[AIM OF THE TASK]: The listing, minus its pictures, is to be given again exactly.
Segment Open
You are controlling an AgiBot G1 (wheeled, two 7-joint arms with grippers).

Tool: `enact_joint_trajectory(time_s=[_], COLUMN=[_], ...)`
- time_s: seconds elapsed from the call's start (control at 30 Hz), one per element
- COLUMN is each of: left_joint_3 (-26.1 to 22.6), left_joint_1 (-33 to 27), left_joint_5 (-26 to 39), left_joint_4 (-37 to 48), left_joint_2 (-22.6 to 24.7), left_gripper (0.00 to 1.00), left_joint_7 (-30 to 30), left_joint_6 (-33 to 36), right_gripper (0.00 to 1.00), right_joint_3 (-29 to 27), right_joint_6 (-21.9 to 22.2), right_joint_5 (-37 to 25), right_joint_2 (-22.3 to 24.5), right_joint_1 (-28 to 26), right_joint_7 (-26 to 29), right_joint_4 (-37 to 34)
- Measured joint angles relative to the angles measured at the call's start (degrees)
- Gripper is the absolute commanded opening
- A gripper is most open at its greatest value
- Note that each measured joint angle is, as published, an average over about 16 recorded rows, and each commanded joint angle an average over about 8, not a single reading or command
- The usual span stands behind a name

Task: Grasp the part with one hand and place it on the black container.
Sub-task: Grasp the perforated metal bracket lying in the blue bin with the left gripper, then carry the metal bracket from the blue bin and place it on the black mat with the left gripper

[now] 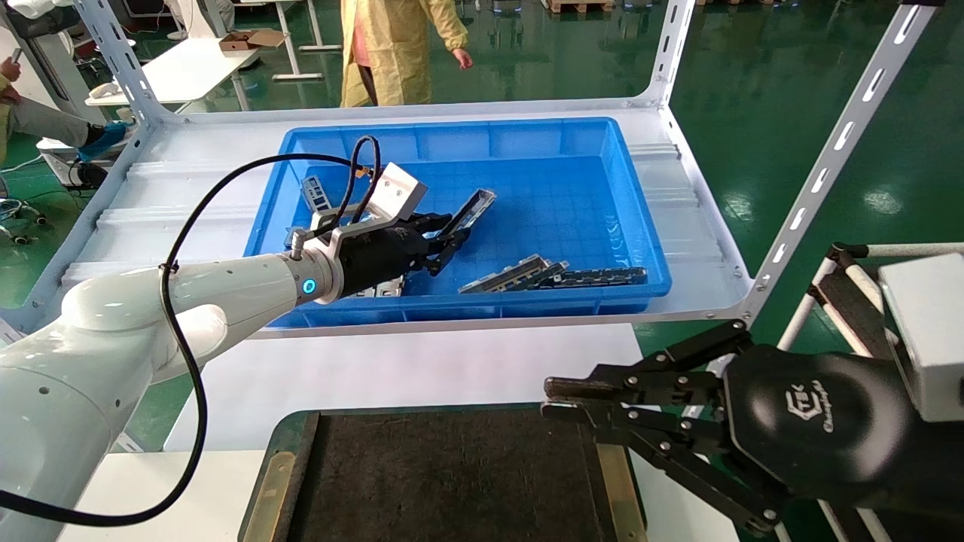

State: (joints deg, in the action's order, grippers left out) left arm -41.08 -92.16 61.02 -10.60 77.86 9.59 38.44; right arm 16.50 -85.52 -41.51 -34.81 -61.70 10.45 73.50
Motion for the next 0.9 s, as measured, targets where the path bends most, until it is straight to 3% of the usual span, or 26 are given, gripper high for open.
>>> enact_joint_trajectory(time_s=[0.47,0.9], left_joint_3=[0.4,2.5], left_joint_1=[-3.2,-3.3], left_joint_5=[-4.5,-9.7], left_joint_4=[-1.0,-1.6], left_joint_2=[-1.2,-6.0], left_gripper=[0.0,0.0], left_joint_7=[1.9,4.4], left_joint_6=[1.0,22.7], right_gripper=[0.0,0.0], right_joint_3=[0.1,0.1], right_joint_6=[0.0,0.0], right_joint_5=[0.0,0.1], right_joint_2=[0.0,0.0], right_joint_1=[0.0,0.0], right_joint_7=[0.0,-0.1], right_joint_4=[0.0,0.0])
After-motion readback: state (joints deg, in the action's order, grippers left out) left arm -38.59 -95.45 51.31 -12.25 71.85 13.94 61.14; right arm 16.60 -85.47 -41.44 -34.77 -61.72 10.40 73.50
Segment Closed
[TASK ANSWER]:
You are controlling an AgiBot G1 (wheeled, two 7-joint arms with grippers).

Tool: `enact_joint_trajectory(time_s=[_], COLUMN=[_], ...)`
- time_s: seconds elapsed from the call's start (control at 30 Hz), one per element
- COLUMN is each of: left_joint_3 (-26.1 to 22.6), left_joint_1 (-33 to 27), left_joint_5 (-26 to 39), left_joint_4 (-37 to 48), left_joint_2 (-22.6 to 24.7), left_gripper (0.00 to 1.00), left_joint_7 (-30 to 30), left_joint_6 (-33 to 36), right_gripper (0.00 to 1.00), right_joint_3 (-29 to 27), right_joint_6 (-21.9 to 22.2), right_joint_5 (-37 to 25), right_joint_2 (-22.3 to 24.5), right_joint_1 (-28 to 26), right_joint_7 (-26 to 29), right_joint_4 (-37 to 34)
- Measured joint angles relative to the angles measured at the call's start (degrees)
- Gripper is the absolute commanded opening
- A gripper is most open at its greatest value
- Note that each measured joint angle is, as published, an average over about 16 recorded rows, and each commanded joint angle an average over about 8, not a single reading or command
- The usual span stands behind a name

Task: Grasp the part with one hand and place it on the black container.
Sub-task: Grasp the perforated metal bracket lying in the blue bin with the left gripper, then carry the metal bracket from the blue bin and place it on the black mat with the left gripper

[now] 

State: (joints deg, in the action's order, grippers left out) left arm -41.08 -92.16 61.02 -10.60 77.86 9.59 38.44; right arm 16.50 -85.52 -41.51 -34.81 -61.70 10.45 73.50
Motion for the next 0.9 s, as measured, targets where the path bends most, until it is straight to 3% of the usual span, or 26 are given, gripper high for open.
>>> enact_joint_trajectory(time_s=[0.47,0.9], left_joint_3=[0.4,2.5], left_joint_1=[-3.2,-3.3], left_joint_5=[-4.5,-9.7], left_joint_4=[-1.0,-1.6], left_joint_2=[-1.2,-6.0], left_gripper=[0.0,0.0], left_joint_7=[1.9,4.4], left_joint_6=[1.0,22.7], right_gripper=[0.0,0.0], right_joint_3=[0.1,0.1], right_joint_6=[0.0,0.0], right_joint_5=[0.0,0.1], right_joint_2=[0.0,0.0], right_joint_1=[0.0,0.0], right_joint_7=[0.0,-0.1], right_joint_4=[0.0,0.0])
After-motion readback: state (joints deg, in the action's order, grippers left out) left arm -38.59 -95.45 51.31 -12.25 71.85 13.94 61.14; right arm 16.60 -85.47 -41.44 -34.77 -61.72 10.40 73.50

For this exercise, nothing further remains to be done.